● **What is needed**: Only the lines from the start of the data to the line containing "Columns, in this", both included, should be output, exactly and without pictures.

● **Given material**:

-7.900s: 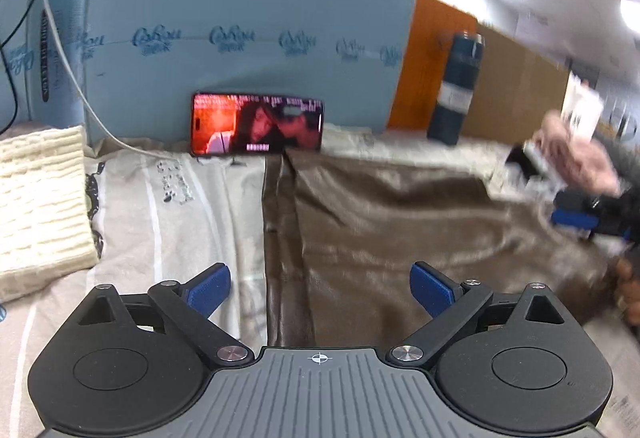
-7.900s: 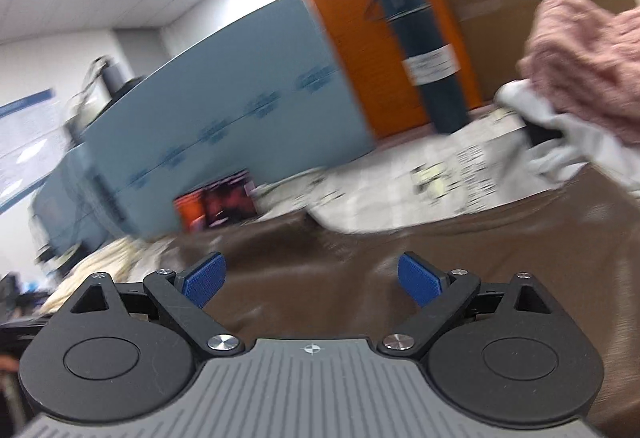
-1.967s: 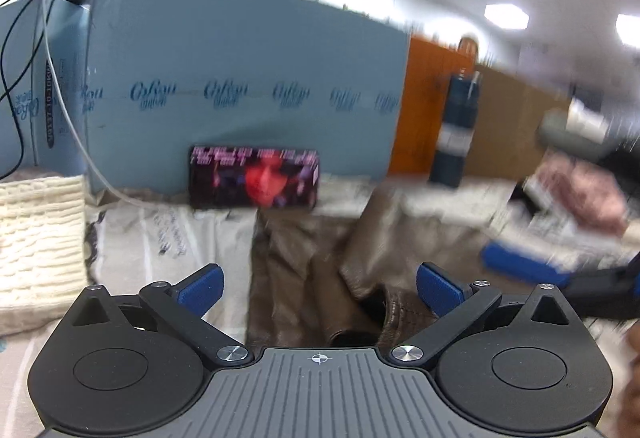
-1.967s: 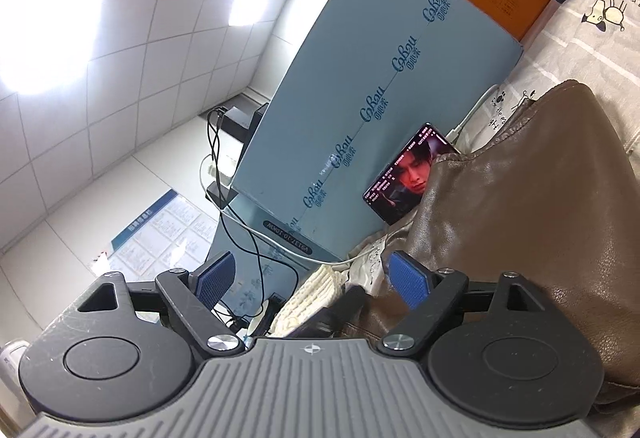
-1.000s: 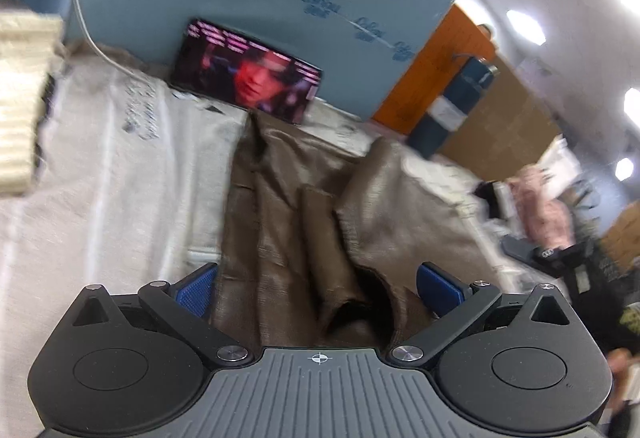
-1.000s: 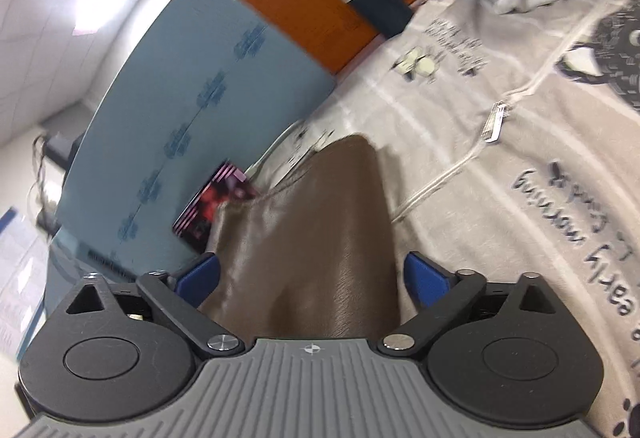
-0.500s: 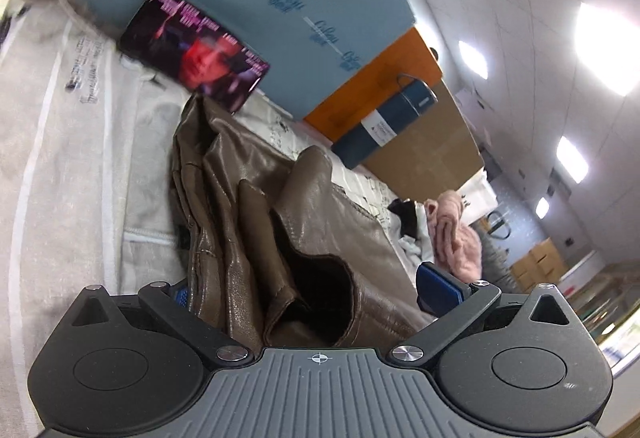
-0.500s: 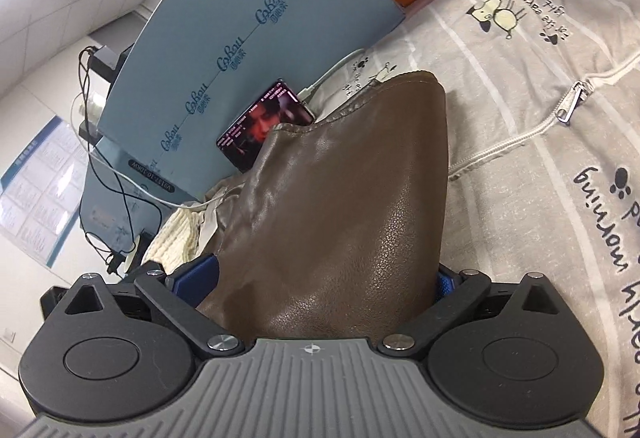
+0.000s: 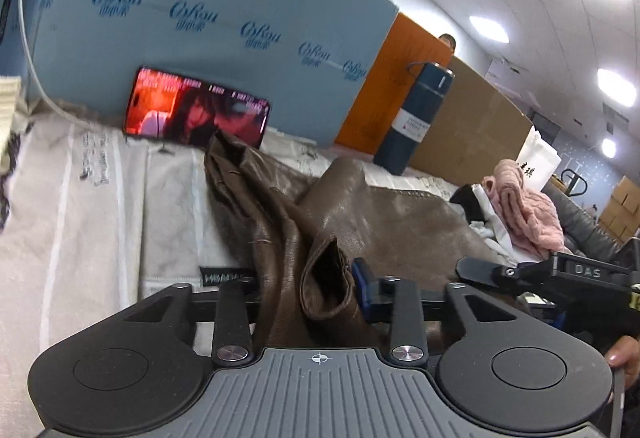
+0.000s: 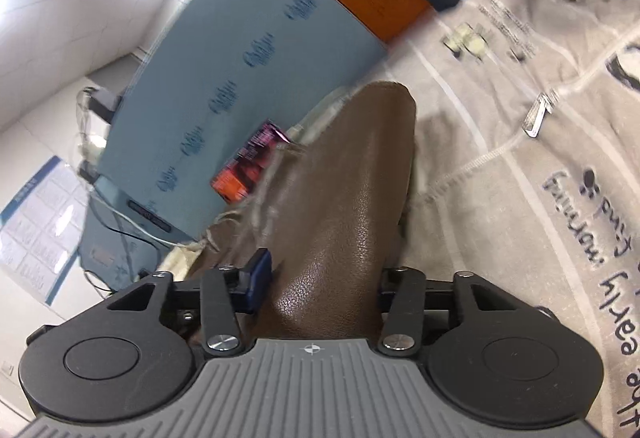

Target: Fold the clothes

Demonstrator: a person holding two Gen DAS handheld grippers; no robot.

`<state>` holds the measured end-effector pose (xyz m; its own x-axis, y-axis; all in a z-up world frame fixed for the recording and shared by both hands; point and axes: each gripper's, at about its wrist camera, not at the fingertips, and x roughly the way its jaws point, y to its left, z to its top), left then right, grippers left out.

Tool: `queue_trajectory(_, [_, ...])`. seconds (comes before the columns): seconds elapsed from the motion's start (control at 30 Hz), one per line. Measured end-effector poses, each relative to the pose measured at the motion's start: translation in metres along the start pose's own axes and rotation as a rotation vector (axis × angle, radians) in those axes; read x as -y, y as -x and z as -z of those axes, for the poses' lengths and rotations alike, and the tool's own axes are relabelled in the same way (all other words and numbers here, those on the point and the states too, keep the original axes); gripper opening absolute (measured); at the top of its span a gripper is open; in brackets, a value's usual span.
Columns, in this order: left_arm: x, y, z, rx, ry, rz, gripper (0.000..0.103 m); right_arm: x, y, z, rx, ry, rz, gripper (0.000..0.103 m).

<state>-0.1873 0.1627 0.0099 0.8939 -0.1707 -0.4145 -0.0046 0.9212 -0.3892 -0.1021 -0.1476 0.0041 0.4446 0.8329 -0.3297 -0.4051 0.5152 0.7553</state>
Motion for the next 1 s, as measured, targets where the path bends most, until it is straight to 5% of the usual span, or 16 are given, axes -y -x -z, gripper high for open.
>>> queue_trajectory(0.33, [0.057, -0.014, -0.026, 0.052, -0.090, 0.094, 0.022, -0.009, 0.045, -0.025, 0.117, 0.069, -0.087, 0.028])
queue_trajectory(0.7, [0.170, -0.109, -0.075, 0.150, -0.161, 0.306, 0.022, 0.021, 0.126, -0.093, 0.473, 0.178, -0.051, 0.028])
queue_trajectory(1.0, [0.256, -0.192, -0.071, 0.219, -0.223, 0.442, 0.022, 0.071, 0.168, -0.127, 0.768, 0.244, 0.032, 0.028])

● **Exercise result**:
-7.900s: 
-7.900s: 
-1.967s: 
-1.967s: 
-1.000s: 
-1.000s: 
-0.500s: 
-0.500s: 
+0.000s: 
+0.000s: 

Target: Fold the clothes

Demonstrator: a person holding two Gen DAS handheld grippers; no robot.

`<state>` holds the measured end-effector pose (xyz m; its own x-axis, y-axis; all in a z-up world frame fixed for the recording and shared by both hands; point and axes: each gripper's, at about its wrist camera, not at the fingertips, and x roughly the way its jaws point, y to its left, z to its top), left then right, grippers left out.

Tool: `queue_trajectory(_, [_, ...])`. seconds (comes before the columns): seconds elapsed from the motion's start (control at 30 Hz), one per line. Measured end-effector poses, each relative to the pose measured at the motion's start: translation in metres along the start pose's own axes and rotation as a rotation vector (axis × angle, radians) in those axes; read x as -y, y as -x and z as -z of those axes, for the poses' lengths and rotations alike, and the tool's own axes are relabelled in the same way (all other words and numbers here, those on the point and the states too, keep the original axes); gripper opening absolute (measured); at the top of its span a gripper is open; in brackets, a value's usual span.
Columns, in this order: left_arm: x, y, z, rx, ry, rz, gripper (0.000..0.103 m); right_arm: x, y, z, rx, ry, rz, gripper (0.000..0.103 m).

What this exercise required has been given in full.